Problem to work on
Only the lines from the one containing "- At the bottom" through the last line of the data below belong in your answer, copied exactly and without pictures.

Collected material
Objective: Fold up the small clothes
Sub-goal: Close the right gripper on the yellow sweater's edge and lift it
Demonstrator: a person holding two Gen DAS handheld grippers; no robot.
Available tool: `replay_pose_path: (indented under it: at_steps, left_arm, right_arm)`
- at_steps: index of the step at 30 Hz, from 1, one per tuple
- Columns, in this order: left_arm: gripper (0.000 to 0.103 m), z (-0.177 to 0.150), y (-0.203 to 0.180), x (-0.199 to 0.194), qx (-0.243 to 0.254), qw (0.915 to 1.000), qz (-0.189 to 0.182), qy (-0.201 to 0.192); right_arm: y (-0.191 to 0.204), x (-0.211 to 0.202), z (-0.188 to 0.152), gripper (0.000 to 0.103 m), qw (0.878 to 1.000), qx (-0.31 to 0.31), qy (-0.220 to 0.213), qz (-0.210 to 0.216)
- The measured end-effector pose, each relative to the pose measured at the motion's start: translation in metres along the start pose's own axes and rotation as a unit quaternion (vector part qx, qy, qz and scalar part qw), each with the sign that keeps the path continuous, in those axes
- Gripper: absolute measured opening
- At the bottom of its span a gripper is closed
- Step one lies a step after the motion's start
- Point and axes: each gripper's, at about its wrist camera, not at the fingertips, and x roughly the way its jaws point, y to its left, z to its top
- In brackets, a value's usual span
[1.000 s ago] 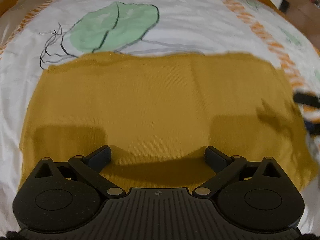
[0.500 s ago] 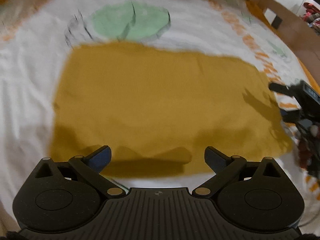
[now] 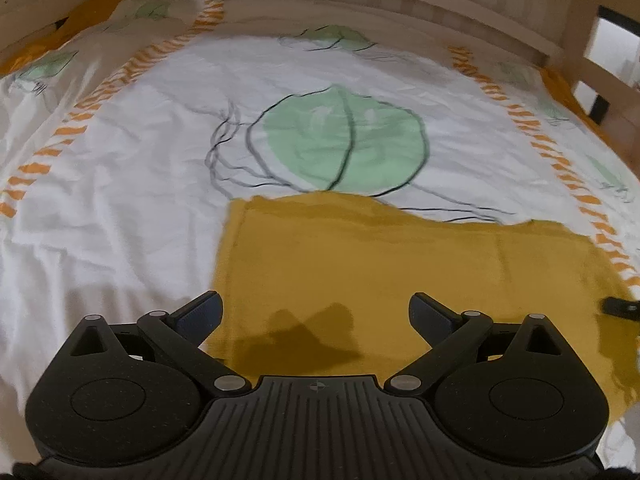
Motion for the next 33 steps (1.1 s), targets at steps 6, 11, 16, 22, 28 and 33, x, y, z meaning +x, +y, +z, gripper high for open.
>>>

Reply
- At the bottom of its span a gripper is closed
- Step one lies a step after the motion's start
- Point and axes: each gripper's, at about its wrist camera, not at the fingertips, and x roughly the way its jaws point, y to its left, z to its top
- In brackets, a value's usual span
[1.000 s ago] 
[0.500 s ago] 
[now] 
Motion for the next 33 steps (1.1 s), targets at steps 6, 11, 16, 22, 28 and 33, x, y, z meaning +x, +y, +z, gripper high for open.
>>>

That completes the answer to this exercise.